**PROBLEM:** Reproduce nothing but the lines from the start of the material through the line that includes "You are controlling", both ends included, and omit every picture.

**INPUT MATERIAL:**

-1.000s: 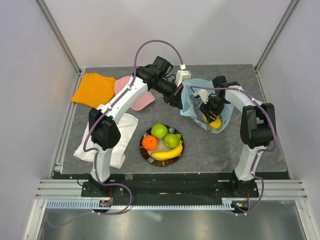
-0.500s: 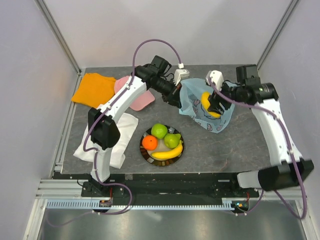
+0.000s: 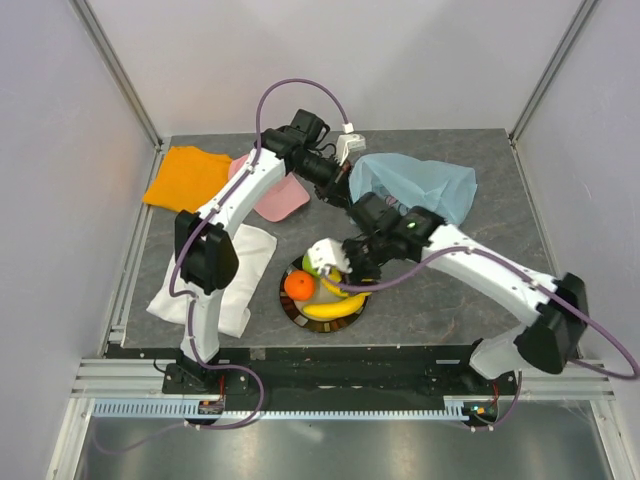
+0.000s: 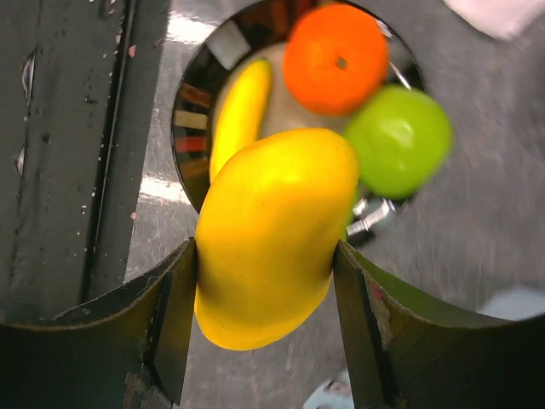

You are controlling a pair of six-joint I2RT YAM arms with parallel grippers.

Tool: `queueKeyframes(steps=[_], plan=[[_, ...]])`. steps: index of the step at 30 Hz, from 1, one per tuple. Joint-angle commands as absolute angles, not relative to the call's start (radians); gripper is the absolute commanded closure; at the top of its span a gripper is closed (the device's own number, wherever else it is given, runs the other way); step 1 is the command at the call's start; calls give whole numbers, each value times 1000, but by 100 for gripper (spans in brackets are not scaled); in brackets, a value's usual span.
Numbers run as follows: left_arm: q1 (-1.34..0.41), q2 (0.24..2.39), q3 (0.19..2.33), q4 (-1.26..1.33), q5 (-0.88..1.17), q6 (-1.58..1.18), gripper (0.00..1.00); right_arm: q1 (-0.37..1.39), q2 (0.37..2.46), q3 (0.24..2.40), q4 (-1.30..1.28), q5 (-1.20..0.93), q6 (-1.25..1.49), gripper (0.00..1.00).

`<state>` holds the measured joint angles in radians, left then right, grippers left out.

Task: Take the fake fruits out of the plastic bag
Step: Place the fake fruit on the plate.

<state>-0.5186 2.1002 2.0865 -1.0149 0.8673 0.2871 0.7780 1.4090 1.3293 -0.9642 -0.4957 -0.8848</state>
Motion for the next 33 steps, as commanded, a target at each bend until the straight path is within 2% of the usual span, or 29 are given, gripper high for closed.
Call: queueKeyframes(steps=[1,5,11,25,30,33], plan=[[-483,2086,2074,-993,910,264,98,928,1515,1357,-864,-420,-985,39],[-454,2080,2071,-988,922,262,98,979,1664,1472,-896,-422,-965,41],[-433,2071,2075,-983,962,255,99,1054,1764,1511,-911,-413,-833,41],[-429,2051,2065,-968,983,249,98,1095,1957,1617,-957,-361,-539,47],[-430,2042,2049,-966,982,250,99,1095,1991,1634,-957,-318,-499,41],[-428,2042,2048,-966,982,250,99,1095,1990,1637,-959,-304,-494,30]])
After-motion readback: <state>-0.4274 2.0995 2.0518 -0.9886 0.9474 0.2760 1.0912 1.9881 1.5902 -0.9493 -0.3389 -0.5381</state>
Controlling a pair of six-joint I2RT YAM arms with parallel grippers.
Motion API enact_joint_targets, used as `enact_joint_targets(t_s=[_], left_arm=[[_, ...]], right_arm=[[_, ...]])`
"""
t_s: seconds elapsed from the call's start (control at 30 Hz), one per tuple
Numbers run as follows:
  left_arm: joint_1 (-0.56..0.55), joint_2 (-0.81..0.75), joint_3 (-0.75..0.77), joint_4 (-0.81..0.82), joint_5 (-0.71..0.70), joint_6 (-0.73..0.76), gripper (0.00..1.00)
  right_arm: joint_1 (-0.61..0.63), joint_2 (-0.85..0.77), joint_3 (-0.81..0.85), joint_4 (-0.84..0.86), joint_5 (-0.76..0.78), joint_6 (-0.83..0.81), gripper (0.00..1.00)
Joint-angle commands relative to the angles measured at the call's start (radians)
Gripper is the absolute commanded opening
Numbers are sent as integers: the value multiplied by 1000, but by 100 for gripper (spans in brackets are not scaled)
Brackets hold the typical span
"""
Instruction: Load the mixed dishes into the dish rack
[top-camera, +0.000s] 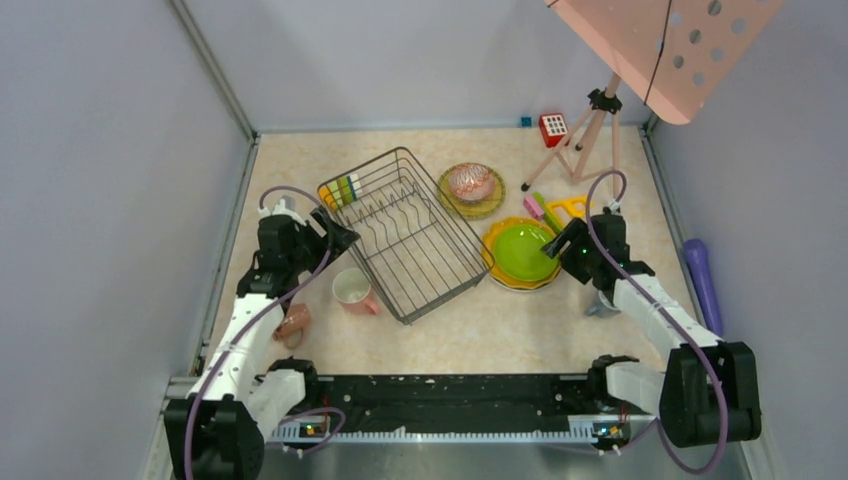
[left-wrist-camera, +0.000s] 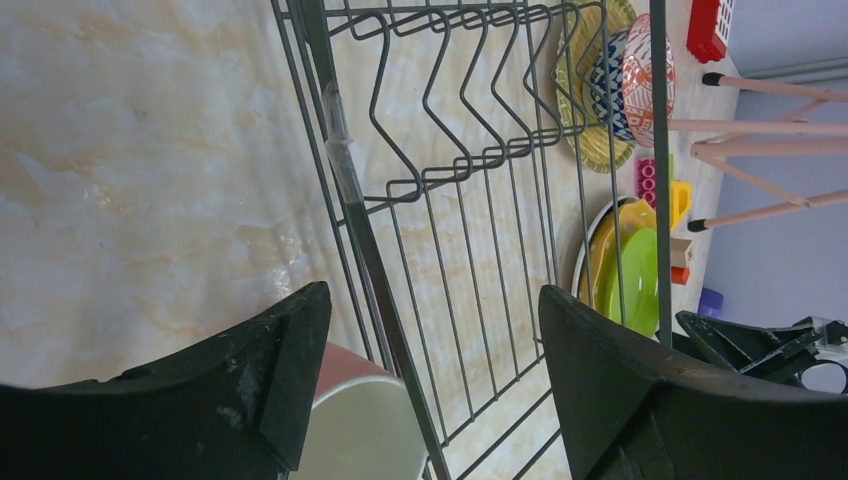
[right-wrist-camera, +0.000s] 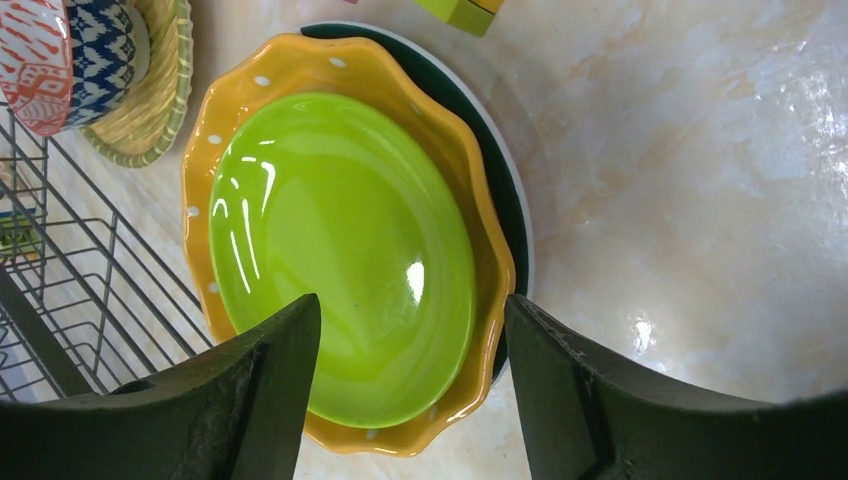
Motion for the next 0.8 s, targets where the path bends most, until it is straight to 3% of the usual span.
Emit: enact_joint_targets(t_s=[0.0,0.13,0.27,0.47,0.77], left_arm=[[-4,37,12,105,5,-8,81],[-4,70,14,117,-12,-9,80],[-4,92,26,107,-47,-2,68],[-4,117,68,58,-73,10,73],[-4,30,145,-69,-71,112,76]], right_arm=[[7,26,85,73,15,-11,66],[42,87,169,65,26,-49,66],[115,171,273,27,155,3,64],[205,367,457,38,266,70,68],[242,681,724,39,241,101,68]])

**PROBLEM SOLUTION:**
-1.000s: 
-0.500s: 
+0.000s: 
+0.000s: 

You are controlling a pair of six-joint I2RT YAM arms with parallel grippers.

No more output remains.